Author of The Smarter Screen, a book about online behavior
Speaker Shlomo Benartzi is a professor and co-chair of the Behavioral Decision-Making Group at UCLA’s Anderson School of Management. He’s interested in combining the insights of economics and psychology to produce positive change on a massive scale. His new book is The Smarter Screen: Surprising Ways to Influence and Improve Online Behavior (with Jonah Lehrer). Benartzi’s end goal in studying online behavior is to improve decision-making for millions of people. He is also the author of Save More Tomorrow and Thinking Smarter.
Along with Richard Thaler (co-author of Nudge), he pioneered the Save More Tomorrow™ program (SMarT), designed to help employees increase their savings rates over time. At one organization, SMarT increased employee savings rates from 3.5% to 13.6%. The program is now offered by more than half of the large retirement plans in the U.S. and a growing number of plans worldwide. It's also been incorporated in the Pension Protection Act of 2006, helping millions of Americans boost their retirement savings.
Benartzi has also advised government agencies in the U.S. and abroad, and has helped craft numerous legislative efforts. He has worked with financial institutions, and currently serves as an academic advisor and chief behavioral economist for the Allianz Global Investors Center for Behavioral Finance. He received a Ph.D. from Cornell University’s Johnson Graduate School of Management.
On Screens: Using Behavioral Economics to Make the Most of Our Digital Life
Shlomo Benartzi's studies into digital behavior have shown us how the cues, frames, and nudges that influence our choices on screens are drastically different from the ones that work in the analog world. Long story short: the medium really is the message. His findings have massive implications. They suggest, for example, that many of the behavioral fixes of the 20th century are obsolete in the 21st; the old rules no longer apply (for instance, the “default nudge”—the way we tend to choose the default option when presented with a difficult decision—is far less effective in the online world). But, as Benartzi argues, this also opens up new possibilities to help people make the right choices. In this talk, he looks at a wide range of issues and opportunities that touch on everything from education, retail, marketing, and policy decision-making. The digital revolution is changing how we behave in all sorts of subtle and surprising ways. If we want to take advantage of this new world, then we need to revise our models of human behavior. We need to think differently about how we think.

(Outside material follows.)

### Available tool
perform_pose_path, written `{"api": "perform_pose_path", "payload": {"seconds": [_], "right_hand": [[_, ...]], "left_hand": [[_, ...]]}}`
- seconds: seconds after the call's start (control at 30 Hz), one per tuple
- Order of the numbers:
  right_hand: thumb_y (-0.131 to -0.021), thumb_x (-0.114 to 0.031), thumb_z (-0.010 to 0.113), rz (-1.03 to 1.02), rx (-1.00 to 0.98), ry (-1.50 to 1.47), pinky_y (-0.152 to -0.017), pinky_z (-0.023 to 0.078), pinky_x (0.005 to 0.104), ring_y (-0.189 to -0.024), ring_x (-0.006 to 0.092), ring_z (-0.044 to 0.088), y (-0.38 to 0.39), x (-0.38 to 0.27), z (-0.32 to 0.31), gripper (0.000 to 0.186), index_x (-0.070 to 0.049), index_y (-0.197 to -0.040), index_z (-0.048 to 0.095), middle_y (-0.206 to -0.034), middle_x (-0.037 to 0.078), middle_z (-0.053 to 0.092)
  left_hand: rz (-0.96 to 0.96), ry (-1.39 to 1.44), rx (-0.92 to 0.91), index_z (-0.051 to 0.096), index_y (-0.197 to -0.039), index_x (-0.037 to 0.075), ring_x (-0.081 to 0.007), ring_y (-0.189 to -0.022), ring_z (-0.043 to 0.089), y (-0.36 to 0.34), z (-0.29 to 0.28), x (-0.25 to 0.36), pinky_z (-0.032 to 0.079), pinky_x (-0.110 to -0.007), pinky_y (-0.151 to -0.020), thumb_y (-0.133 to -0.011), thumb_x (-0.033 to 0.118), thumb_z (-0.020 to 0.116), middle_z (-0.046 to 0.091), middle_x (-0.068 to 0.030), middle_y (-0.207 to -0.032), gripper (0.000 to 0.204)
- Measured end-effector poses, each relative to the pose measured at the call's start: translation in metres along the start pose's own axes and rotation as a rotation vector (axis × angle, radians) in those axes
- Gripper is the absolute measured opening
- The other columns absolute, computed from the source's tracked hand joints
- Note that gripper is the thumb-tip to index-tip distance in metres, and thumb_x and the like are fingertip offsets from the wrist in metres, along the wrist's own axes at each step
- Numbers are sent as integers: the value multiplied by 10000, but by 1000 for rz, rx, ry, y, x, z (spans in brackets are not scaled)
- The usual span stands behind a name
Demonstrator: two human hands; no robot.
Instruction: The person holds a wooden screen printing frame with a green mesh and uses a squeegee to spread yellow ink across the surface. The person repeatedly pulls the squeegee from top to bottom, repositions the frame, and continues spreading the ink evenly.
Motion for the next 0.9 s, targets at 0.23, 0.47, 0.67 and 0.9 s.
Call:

The Smarter Screen: Surprising Ways to Influence and Improve Online Behavior
A leading behavioral economist reveals the tools that will improve our decision making on screens
Office workers spend the majority of their waking hours staring at screens. Unfortunately, few of us are aware of the visual biases and behavioral patterns that influence our thinking when we’re on our laptops, iPads, smartphones, or smartwatches. The sheer volume of information and choices available online, combined with the ease of tapping “buy,” often make for poor decision making on screens.
In The Smarter Screen, behavioral economist Shlomo Benartzi reveals a tool kit of interventions for the digital age. Using engaging reader exercises and provocative case studies, Benartzi shows how digital designs can influence our decision making on screens in all sorts of surprising ways.
• You’re more likely to add bacon to your pizza if you order online.
• If you read this book on a screen, you’re less likely to remember its content.
• You might buy an item just because it’s located in a screen hot spot, even if better options are available.
• If you shop using a touch screen, you’ll probably overvalue the product you’re considering.
• You’re more likely to remember a factoid like this one if it’s displayed in an ugly, difficult-to-read font.
Drawing on the latest research on digital nudging, Benartzi reveals how we can create an online world that helps us think better, not worse.